Gov. Beshear praises innovation at Fayette’s all-male prep school
Kentucky Gov. Andy Beshear toured Carter G. Woodson Academy on Jan. 31, commending the all-male school’s creative and innovative approach. “I’m impressed with all the work you’re doing and even more impressed with your students,” he told Rosz Akins, the school’s founder and now dean of students at Woodson.
During the 45-minute walk-through, Akins gave the governor a brief history – noting how the school for grades 6-12 sprang up from the BMW Academy, a Saturday program for tutoring and developing young men of color. After data showed how much BMW participants improved academically, Fayette County Public Schools invested in the state’s first all-male college prep school and opened Woodson Academy eight years ago.
“Watching this grow and what it’s become shows what can happen when you take a good program, a good idea and bring it to life,” Beshear said. “In these classrooms, we have Kentucky’s leaders of the future. Carter G. Woodson shows us that innovation can and should happen in public schools. As a Fayette County graduate, I’m excited to see where we’re going. I hope we can see more schools like this all across Kentucky.”
“Public education is key to breaking cycles of poverty and building up the workforce of the future. I’m hoping our investment can help,” added Beshear, who this week unveiled his state budget. “We have to do better. Here there’s a new model, and you can feel the success.”
Superintendent Manny Caulk noted that the Fayette County Board of Education tries to ensure that every student in the district has what they deserve and what they need to be successful. “We use innovation here to drive equity,” Caulk said in the brief news conference. “What makes a school great is student outcomes and where education takes them in life.”

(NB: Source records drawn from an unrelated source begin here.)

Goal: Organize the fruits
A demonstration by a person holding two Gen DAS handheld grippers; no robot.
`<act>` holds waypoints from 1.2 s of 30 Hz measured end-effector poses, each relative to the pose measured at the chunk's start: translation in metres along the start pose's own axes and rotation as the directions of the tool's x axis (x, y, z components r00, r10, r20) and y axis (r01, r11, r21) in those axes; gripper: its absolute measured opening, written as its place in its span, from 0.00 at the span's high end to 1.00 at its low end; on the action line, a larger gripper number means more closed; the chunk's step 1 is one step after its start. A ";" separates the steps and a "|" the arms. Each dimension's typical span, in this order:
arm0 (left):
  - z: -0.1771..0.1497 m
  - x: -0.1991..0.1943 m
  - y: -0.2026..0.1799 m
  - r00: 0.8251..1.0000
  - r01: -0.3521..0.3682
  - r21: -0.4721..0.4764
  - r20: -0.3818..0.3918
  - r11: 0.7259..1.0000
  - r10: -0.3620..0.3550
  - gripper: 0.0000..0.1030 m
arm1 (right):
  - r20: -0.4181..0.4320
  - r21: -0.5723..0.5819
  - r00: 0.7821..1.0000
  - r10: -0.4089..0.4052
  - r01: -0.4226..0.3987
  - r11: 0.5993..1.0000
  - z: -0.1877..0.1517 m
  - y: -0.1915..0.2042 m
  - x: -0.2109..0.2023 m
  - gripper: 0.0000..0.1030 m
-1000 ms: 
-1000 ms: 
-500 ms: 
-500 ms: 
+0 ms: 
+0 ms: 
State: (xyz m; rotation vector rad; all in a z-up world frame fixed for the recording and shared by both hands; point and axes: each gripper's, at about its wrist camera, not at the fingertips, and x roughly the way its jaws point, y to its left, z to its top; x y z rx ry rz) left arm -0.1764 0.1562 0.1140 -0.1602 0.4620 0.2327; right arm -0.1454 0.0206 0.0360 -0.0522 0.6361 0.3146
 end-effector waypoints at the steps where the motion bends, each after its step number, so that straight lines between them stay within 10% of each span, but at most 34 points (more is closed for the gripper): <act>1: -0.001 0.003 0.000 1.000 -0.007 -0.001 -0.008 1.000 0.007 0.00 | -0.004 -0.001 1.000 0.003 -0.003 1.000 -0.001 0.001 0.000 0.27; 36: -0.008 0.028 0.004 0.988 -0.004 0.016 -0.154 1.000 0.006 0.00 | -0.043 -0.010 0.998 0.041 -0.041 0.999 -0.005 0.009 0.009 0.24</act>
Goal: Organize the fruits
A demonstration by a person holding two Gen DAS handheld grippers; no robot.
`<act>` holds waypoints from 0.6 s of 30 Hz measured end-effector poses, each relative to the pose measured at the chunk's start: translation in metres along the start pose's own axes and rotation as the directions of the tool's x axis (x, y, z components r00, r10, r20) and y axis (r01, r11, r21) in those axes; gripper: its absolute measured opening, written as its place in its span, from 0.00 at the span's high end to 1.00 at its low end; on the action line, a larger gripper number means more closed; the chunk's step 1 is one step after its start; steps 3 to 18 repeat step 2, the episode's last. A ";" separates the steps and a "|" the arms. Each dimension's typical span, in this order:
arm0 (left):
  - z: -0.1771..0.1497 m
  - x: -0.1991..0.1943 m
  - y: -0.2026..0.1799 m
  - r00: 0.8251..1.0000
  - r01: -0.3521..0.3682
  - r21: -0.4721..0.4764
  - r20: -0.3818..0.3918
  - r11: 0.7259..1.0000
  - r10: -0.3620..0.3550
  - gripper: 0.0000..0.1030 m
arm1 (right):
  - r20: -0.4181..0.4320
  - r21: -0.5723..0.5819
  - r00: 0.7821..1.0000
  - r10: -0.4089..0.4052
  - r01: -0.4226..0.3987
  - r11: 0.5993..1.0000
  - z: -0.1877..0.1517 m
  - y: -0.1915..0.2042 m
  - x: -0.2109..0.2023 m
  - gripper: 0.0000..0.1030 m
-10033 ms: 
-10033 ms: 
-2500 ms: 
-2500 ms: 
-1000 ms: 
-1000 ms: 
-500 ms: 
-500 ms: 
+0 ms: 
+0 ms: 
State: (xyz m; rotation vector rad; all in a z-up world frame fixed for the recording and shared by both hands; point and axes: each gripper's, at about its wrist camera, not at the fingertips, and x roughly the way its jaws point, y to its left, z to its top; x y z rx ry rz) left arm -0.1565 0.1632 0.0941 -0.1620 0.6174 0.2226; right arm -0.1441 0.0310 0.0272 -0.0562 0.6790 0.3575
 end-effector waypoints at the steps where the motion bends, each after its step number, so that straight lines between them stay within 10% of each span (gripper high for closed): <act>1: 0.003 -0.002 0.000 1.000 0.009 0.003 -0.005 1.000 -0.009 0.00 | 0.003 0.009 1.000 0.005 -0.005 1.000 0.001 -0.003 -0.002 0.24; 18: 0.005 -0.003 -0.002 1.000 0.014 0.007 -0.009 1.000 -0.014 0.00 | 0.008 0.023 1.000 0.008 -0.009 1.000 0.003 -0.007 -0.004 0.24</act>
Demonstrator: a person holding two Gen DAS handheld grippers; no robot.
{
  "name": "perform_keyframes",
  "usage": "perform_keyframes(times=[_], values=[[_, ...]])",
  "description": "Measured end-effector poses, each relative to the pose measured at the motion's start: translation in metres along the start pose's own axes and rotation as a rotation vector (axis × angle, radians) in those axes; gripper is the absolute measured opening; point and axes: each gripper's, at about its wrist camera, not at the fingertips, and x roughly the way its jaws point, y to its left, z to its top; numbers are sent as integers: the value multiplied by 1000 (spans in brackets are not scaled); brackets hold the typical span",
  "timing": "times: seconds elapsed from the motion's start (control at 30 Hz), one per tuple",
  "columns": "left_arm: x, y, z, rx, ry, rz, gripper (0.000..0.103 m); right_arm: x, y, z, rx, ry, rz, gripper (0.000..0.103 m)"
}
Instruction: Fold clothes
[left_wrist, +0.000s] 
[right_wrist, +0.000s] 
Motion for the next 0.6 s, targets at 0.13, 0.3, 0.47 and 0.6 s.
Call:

Jarvis Byrd, president of Woodson’s Student Government Association, helped lead the tour along with fellow SGA officers, Akins, and Caulk. They gave Beshear a broad sampling of English, math, agriculture classes along with a dual-credit course on African American Heritage. “What impressed him was that most of our classes are student-led. We’ve been prepared to lead since sixth grade,” Jarvis said.
He called the positive attention from the governor’s office “a steppingstone to getting our name out there” and suggested that education leaders across the Commonwealth take note of Woodson’s model. “Others should emulate the brotherhood here,” Jarvis said. “It’s the culture. We all care about each other – the teachers, too.”